__Exercise directions__
At the line that holds "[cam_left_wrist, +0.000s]", start repeating, and keep going exactly through the final line of the material; include both ends and skip the pictures.
((
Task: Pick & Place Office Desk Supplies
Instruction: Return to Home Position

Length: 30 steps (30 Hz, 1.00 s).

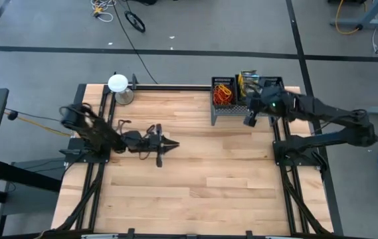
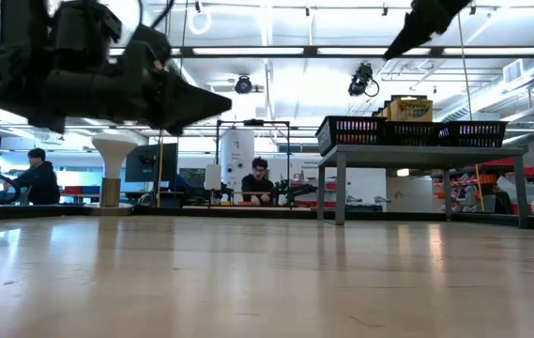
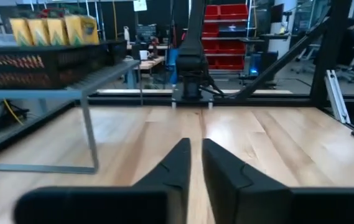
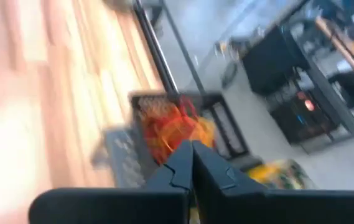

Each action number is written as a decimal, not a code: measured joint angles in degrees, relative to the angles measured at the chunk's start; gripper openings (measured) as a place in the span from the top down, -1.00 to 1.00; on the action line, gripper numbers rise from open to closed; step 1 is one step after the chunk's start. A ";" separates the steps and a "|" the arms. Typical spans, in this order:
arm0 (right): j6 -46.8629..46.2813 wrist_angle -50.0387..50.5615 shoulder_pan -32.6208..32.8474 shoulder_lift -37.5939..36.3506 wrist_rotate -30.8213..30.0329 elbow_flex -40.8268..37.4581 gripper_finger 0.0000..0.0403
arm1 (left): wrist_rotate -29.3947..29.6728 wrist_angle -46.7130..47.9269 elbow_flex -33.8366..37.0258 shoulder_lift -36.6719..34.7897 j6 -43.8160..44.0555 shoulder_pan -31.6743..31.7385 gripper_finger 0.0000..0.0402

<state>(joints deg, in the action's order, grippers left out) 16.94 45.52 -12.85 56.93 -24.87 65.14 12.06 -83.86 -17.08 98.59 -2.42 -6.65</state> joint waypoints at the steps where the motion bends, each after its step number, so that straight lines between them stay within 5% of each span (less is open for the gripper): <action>1: -0.22 -3.69 0.68 -1.41 0.28 -3.00 0.96 | -0.05 1.70 0.92 -2.41 -0.41 0.33 0.81; 4: -1.58 -15.43 2.82 -4.75 2.19 -11.65 0.93 | -0.09 6.88 4.16 -10.72 -0.59 1.92 0.96; 14: -5.30 -49.37 10.26 -7.40 8.83 -34.25 0.97 | -0.97 21.90 11.59 -30.86 0.51 10.45 0.97; 19: -7.05 -52.93 14.09 -8.98 6.67 -41.02 0.99 | -7.93 25.49 13.97 -36.78 0.95 14.99 0.97; 30: -6.75 -53.82 19.24 -24.83 2.49 -53.68 0.99 | -9.56 33.02 16.72 -50.92 -1.91 16.02 0.96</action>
<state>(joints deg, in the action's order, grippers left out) 10.19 -8.30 6.39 32.10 -22.37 11.46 2.50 -50.84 -0.36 47.67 -4.34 9.37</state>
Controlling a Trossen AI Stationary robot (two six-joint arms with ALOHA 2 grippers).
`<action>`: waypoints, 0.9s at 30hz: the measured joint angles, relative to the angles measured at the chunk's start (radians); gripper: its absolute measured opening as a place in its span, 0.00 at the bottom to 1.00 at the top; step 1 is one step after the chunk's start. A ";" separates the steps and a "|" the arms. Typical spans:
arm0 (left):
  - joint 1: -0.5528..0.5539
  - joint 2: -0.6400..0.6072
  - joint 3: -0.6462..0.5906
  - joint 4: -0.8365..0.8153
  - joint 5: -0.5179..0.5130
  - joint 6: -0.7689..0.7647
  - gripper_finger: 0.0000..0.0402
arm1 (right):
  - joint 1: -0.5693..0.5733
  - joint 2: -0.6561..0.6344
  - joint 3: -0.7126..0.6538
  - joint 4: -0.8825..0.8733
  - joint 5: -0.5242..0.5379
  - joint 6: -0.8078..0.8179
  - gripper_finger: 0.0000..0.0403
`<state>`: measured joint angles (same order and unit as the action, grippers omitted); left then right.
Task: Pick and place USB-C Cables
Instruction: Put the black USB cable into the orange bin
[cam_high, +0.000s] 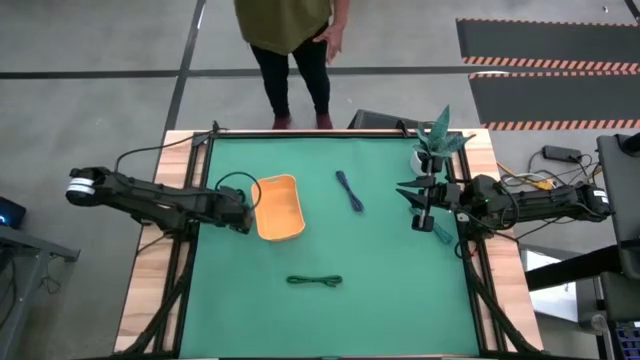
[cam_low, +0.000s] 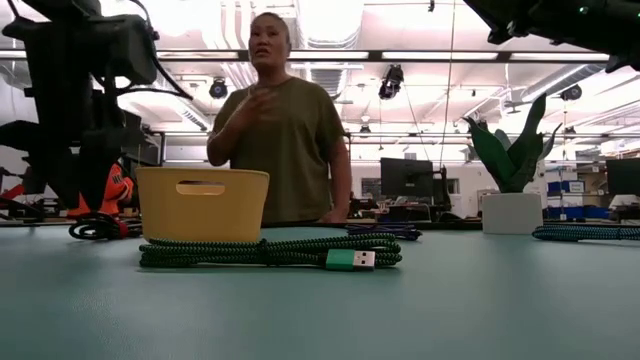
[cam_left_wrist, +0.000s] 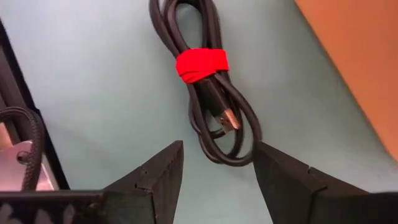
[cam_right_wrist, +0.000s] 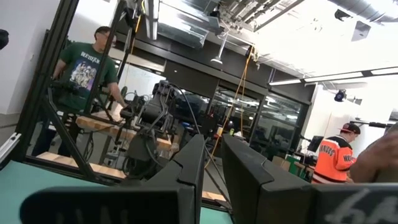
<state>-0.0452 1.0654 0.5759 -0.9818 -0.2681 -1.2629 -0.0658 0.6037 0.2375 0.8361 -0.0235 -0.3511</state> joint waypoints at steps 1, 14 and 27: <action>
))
__Reply to the task__
[cam_left_wrist, +0.000s] 
[cam_right_wrist, +0.000s] 
<state>-0.0452 1.0654 0.5759 -0.9818 -0.2681 -1.2629 -0.0658 0.6037 0.2375 0.8361 -0.0235 -0.3511</state> joint waypoints at steps 1, 14 and 27: <action>

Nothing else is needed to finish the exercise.